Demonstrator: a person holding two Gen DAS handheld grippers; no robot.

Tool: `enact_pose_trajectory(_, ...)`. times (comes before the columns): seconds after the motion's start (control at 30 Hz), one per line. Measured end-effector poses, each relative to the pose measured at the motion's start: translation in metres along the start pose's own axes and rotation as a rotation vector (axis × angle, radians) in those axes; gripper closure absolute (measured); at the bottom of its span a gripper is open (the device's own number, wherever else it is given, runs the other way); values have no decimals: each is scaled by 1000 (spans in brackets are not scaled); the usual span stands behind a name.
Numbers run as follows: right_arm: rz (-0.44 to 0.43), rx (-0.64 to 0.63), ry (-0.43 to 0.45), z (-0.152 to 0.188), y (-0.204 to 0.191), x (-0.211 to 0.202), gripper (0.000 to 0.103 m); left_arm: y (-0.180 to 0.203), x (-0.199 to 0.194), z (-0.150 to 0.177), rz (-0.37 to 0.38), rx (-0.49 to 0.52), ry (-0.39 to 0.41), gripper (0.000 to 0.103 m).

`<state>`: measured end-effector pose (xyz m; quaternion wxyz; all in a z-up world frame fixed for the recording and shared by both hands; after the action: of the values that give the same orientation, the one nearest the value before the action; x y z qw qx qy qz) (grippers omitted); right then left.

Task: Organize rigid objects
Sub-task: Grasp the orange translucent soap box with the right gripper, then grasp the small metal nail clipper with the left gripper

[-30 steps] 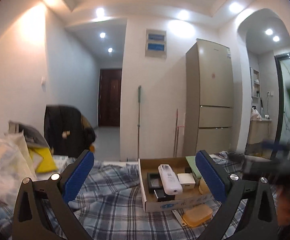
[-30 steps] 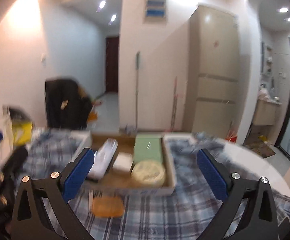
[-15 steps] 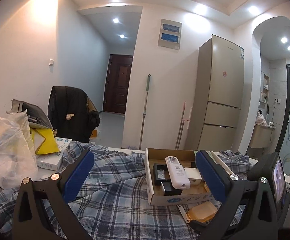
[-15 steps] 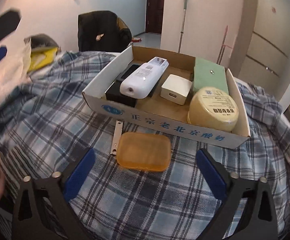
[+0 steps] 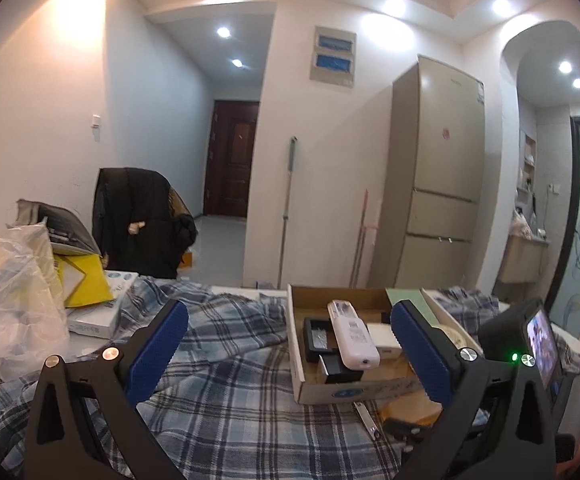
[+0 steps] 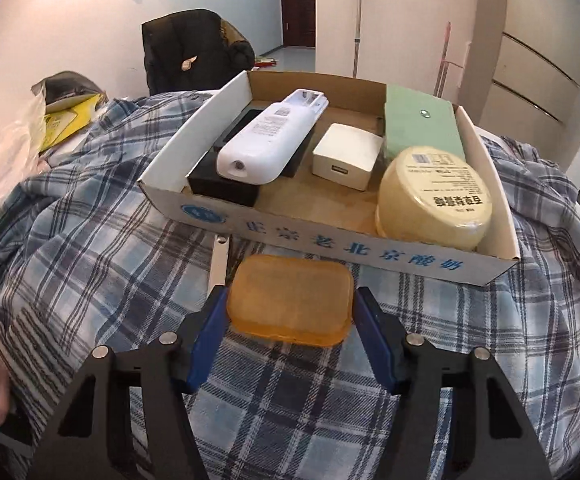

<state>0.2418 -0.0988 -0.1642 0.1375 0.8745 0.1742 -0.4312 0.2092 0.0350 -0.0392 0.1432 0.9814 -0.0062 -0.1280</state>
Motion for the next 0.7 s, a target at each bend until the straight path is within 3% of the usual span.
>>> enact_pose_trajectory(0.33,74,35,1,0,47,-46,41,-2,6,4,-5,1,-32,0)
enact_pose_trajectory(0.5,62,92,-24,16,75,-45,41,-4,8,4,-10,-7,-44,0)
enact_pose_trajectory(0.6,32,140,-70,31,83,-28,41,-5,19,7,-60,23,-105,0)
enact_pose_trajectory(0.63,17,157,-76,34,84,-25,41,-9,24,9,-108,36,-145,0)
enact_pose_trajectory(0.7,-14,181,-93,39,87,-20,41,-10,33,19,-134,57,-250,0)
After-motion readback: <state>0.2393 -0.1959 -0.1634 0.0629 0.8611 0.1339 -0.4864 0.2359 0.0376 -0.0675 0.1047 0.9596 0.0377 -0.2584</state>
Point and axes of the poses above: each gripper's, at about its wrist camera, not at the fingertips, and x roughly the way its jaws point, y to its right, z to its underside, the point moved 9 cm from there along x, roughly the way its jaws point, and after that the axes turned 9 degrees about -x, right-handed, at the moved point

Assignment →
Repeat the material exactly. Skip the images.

Your solution →
Demonstrator: a person holding two Gen DAS handheld grippers; no robot.

Tool: `enact_pose_trajectory(_, ...)`. times (comes before the columns): seconds after the motion's start (control at 30 Hz), one per line. Measured end-effector poses, each relative to the pose measured at the motion's start: translation in metres along the start pose's own axes and rotation as a rotation vector (axis × angle, radians) in those axes; gripper closure absolute (measured); at the bottom of its span a gripper is open (the device's own number, wherever else it is given, runs the other way); values have no decimals: each is scaled by 1000 (spans in brackets are not scaled); the usual span stands behind a name.
Numbers run as follows: right_arm: rz (-0.44 to 0.43), rx (-0.64 to 0.63), ry (-0.43 to 0.45), z (-0.152 to 0.188), y (-0.204 to 0.191), x (-0.211 to 0.202), gripper (0.000 to 0.103 m); left_arm: y (-0.180 to 0.203), x (-0.199 to 0.194), z (-0.150 to 0.177), rz (-0.37 to 0.38), rx (-0.49 to 0.52), ry (-0.39 to 0.41), gripper (0.000 to 0.103 m).

`<state>`: measured end-effector pose (xyz m; quaternion wxyz; all in a z-up world frame fixed for the recording and shared by both hands; after the action: of the values that give the same orientation, the one nearest the value before the action; x y z qw qx qy qz) (grippers omitted); right then left.

Task: Organize rigid objects
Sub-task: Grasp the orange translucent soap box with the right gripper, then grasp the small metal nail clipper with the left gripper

[-30 steps] 
[-30 steps] 
[-15 steps] 
[-15 steps] 
[+0 steps] 
[+0 steps] 

<state>0.2418 -0.0988 -0.1642 0.1375 0.8745 0.1742 -0.4312 0.2092 0.0350 -0.0392 0.1432 0.9814 -0.0062 -0.1280</state>
Motion for the next 0.7 s, a target at each bend until the straight path is within 3% of the usual span.
>>> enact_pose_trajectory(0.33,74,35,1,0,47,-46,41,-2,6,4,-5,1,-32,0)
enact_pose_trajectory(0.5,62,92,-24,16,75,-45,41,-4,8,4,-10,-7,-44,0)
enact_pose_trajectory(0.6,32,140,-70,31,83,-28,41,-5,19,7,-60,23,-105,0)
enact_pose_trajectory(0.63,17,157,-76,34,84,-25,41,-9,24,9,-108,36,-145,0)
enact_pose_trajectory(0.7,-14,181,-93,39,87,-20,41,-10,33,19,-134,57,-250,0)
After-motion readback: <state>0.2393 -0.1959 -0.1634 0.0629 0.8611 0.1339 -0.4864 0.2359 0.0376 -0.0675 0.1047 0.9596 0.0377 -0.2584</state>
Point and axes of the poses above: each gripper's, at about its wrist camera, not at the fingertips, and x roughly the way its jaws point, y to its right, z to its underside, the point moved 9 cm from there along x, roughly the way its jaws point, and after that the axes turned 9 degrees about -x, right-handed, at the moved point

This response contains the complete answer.